We believe global trade can move the human race forward. That’s why it’s our mission to make global trade easier for everyone. We aim to do this by building the Operating System for Global trade - a strategic model combining advanced technology and data analytics, logistics infrastructure, and supply chain expertise. Flexport today connects almost 10,000 clients and suppliers across 109 countries, including established global brands like Georgia-Pacific as well as emerging innovators like Sonos. Started in 2013, we've raised over $1.3B in funding from SoftBank Vision Fund, Founders Fund, GV, First Round Capital, and Y Combinator.
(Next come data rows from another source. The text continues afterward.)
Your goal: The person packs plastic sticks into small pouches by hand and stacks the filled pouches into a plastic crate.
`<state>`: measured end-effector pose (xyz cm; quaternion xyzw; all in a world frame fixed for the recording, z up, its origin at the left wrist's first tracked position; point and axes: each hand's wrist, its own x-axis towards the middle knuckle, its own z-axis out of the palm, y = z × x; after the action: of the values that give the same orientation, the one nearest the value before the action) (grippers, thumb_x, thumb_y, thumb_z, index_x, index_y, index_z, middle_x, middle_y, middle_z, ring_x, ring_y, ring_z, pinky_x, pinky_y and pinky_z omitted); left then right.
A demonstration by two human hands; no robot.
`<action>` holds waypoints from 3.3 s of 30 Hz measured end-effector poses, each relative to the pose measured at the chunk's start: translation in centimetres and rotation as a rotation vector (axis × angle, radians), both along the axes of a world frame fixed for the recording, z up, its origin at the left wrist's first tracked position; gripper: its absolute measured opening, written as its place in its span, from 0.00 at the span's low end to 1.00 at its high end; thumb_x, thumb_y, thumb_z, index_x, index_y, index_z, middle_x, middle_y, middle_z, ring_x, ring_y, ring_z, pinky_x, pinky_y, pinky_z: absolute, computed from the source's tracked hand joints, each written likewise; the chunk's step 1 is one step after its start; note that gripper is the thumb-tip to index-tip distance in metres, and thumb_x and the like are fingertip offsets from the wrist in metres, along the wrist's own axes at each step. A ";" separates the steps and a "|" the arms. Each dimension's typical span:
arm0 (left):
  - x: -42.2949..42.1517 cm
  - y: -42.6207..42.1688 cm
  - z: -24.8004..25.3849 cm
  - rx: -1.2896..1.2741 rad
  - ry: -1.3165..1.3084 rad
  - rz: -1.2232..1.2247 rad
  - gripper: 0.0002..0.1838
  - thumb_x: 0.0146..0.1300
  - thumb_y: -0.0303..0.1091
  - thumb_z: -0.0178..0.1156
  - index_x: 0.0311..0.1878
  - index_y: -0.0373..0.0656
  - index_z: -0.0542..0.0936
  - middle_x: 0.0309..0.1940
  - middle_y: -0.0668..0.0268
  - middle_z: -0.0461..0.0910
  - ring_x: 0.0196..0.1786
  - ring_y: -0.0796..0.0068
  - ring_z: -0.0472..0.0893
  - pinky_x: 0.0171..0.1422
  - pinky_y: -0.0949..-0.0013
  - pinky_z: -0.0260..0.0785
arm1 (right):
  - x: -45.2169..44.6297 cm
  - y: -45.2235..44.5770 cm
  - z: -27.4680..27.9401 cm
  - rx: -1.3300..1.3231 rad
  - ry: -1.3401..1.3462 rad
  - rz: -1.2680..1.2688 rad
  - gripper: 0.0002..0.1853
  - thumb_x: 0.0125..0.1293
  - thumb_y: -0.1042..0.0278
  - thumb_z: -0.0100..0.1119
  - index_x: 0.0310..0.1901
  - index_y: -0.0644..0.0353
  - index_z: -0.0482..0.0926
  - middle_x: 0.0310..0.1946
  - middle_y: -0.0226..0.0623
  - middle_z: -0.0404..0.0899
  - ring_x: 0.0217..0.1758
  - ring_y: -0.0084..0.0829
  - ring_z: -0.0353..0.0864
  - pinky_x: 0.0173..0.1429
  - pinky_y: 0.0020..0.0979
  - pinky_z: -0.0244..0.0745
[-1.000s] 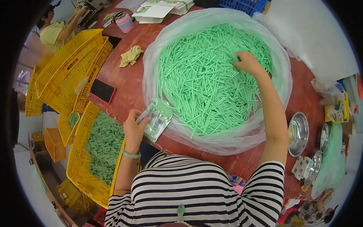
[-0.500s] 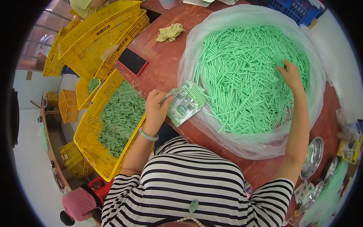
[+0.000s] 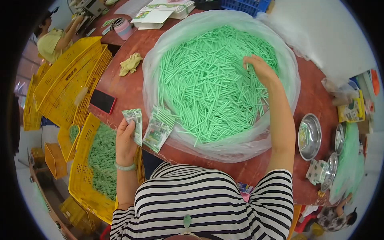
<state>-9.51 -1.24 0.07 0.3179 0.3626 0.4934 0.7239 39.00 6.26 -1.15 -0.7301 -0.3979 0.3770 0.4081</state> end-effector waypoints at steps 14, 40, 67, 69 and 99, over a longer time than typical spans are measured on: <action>11.4 0.2 2.9 0.145 0.115 -0.416 0.06 0.63 0.26 0.58 0.43 0.37 0.77 0.37 0.73 0.79 0.38 0.88 0.73 0.43 0.80 0.66 | -10.2 -6.9 5.1 0.201 1.085 0.252 0.09 0.65 0.69 0.53 0.46 0.58 0.73 0.21 0.24 0.68 0.17 0.15 0.56 0.20 0.18 0.52; 9.8 0.1 0.3 0.593 0.498 -0.158 0.08 0.65 0.29 0.57 0.39 0.32 0.78 0.26 0.68 0.75 0.30 0.81 0.70 0.35 0.76 0.63 | -21.3 -6.4 6.7 0.327 0.583 0.721 0.29 0.72 0.45 0.38 0.51 0.66 0.75 0.50 0.46 0.78 0.60 0.35 0.71 0.63 0.38 0.63; -11.3 -0.7 3.9 0.491 1.052 0.152 0.08 0.50 0.30 0.69 0.34 0.40 0.82 0.30 0.65 0.81 0.36 0.75 0.79 0.40 0.72 0.70 | -23.6 -7.0 8.3 0.455 -0.312 0.766 0.27 0.61 0.82 0.54 0.63 0.64 0.66 0.30 0.29 0.70 0.35 0.20 0.68 0.45 0.22 0.66; -20.1 -1.9 1.4 0.287 1.252 0.155 0.09 0.51 0.29 0.67 0.36 0.39 0.82 0.31 0.67 0.80 0.36 0.77 0.78 0.40 0.72 0.70 | -21.7 -6.2 7.5 0.420 -0.317 0.754 0.24 0.63 0.81 0.52 0.63 0.64 0.67 0.30 0.28 0.68 0.34 0.19 0.67 0.44 0.22 0.66; -13.7 -1.6 -1.5 0.473 1.040 0.465 0.06 0.60 0.23 0.58 0.41 0.40 0.78 0.37 0.68 0.78 0.40 0.79 0.75 0.45 0.75 0.67 | -14.3 -4.8 5.3 0.370 -0.683 0.391 0.05 0.58 0.77 0.59 0.37 0.65 0.77 0.26 0.35 0.72 0.27 0.25 0.71 0.33 0.26 0.66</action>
<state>-23.17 -2.83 -1.42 0.5815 0.6087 0.4857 0.2354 24.73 1.47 4.19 -0.6384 -0.7017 0.1063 0.2979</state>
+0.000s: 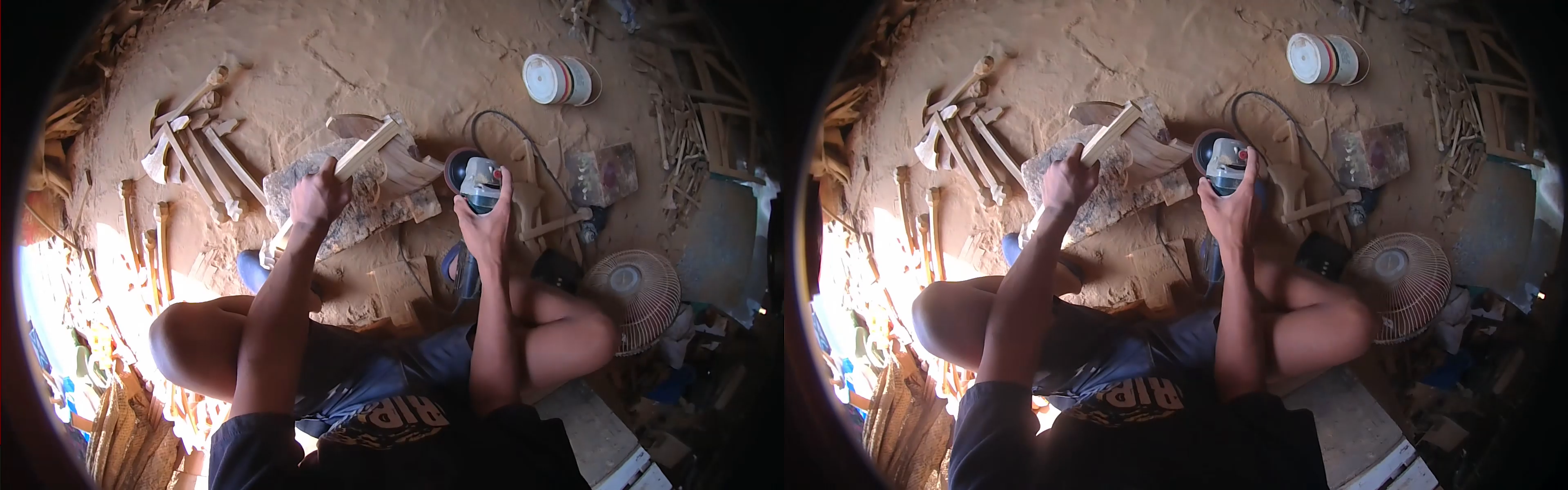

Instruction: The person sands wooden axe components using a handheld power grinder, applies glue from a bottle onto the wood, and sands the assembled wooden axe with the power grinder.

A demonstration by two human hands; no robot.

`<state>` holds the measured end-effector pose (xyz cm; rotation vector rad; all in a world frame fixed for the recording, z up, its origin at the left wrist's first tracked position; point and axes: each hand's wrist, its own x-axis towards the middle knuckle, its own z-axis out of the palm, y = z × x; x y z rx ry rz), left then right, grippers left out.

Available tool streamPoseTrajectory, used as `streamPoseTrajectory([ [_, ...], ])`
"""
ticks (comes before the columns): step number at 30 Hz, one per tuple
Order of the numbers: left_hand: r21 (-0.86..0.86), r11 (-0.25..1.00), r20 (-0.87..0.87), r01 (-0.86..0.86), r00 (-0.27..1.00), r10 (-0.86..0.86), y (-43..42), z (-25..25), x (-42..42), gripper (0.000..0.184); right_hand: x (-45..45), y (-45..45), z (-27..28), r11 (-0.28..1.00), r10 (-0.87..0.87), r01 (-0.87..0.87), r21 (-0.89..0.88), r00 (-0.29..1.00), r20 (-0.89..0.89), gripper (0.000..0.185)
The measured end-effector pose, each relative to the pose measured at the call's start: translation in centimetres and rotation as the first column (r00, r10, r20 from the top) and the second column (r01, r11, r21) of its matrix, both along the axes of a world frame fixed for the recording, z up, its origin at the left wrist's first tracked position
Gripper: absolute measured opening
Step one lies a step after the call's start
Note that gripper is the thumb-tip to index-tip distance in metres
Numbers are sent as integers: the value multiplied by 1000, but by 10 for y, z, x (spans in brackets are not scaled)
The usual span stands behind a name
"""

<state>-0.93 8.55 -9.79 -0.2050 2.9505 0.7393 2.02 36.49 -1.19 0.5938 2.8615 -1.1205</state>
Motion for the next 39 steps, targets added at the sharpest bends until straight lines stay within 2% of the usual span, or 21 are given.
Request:
streamPoseTrajectory([
  [3,-7,1000,8,-10,1000,10,-2,-1,0,25,0,5,-23,961,57,-98,-259,985,-162,90],
  [6,1,1000,27,-8,1000,8,0,-4,-1,25,3,1,-20,953,71,-105,-284,990,-125,90],
  [10,-12,1000,-2,-8,1000,8,-2,-6,-2,25,7,5,-24,991,12,-26,-133,994,-111,91],
  [12,-1,1000,7,-4,1000,4,1,-5,0,25,7,6,-13,996,-24,19,-83,998,-58,91],
  [14,-9,1000,16,-12,1000,12,-1,-1,-1,24,6,3,-8,998,-25,19,-62,996,-85,91],
  [17,-24,999,15,-31,999,31,3,1,2,21,4,0,-21,990,65,-96,-101,960,-272,95],
  [20,-28,999,-13,-29,1000,28,3,0,5,21,-3,-25,6,944,38,-103,-312,977,-209,96],
  [24,-38,999,-22,-29,999,29,5,8,6,22,-10,-40,13,951,76,-124,-282,982,-175,96],
  [28,-39,999,-38,-10,999,8,2,1,7,24,-10,-42,8,918,46,-107,-382,985,-165,97],
  [39,-4,1000,-53,-2,999,1,1,-1,7,22,-9,-40,8,921,115,-168,-351,979,-166,95],
])
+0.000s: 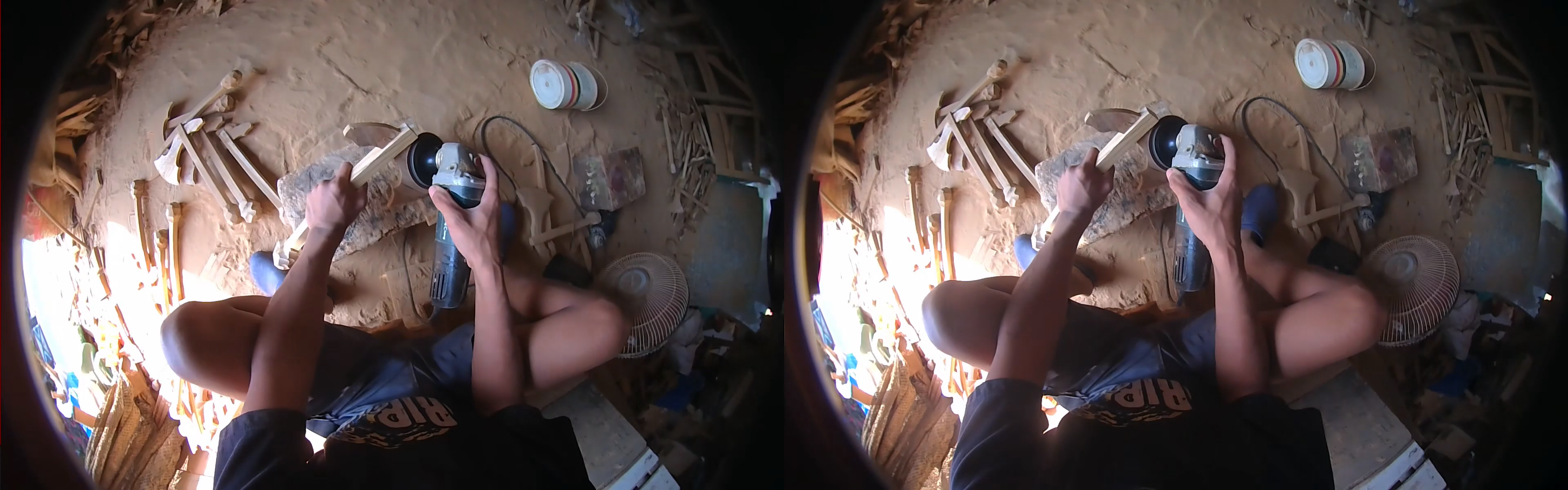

We’re excited about the three big ways we’re moving forward after our recent $1B investment from SoftBank Vision Fund in February 2019.
Are you worried about not having any freight forwarding experience?
- Don’t be! We’re building the first Operating System for Global Trade. That’s why it’s crucial for us to bring people from diverse backgrounds and experiences together with our industry veterans to help move the freight forwarding industry forward.
- What’s freight forwarding, and why does it matter? Freight forwarding is the coordination and shipment of goods from one place to another, and it’s what makes global trade possible. Flexport is on a mission to make global trade easier for everyone because we believe it can help connect the world and break down economic barriers.
- We know this industry is complex. That’s why we invest in education starting day one with Flexport Academy, a one-week intensive onboarding program explicitly designed to set every new Flexport employee up for success.
At Flexport, our ability to fulfill our mission of making global trade easy for everyone relies on having a diverse, dedicated, and engaged workforce. That is why Flexport is committed to creating and nurturing an environment where anyone can be their authentic self. All qualified applicants will receive consideration for employment regardless of race, color, religion, sex, national origin, age, physical and mental disability, health status, marital and family status, sexual orientation, gender identity and expression, military and veteran status, and any other characteristic protected by applicable law.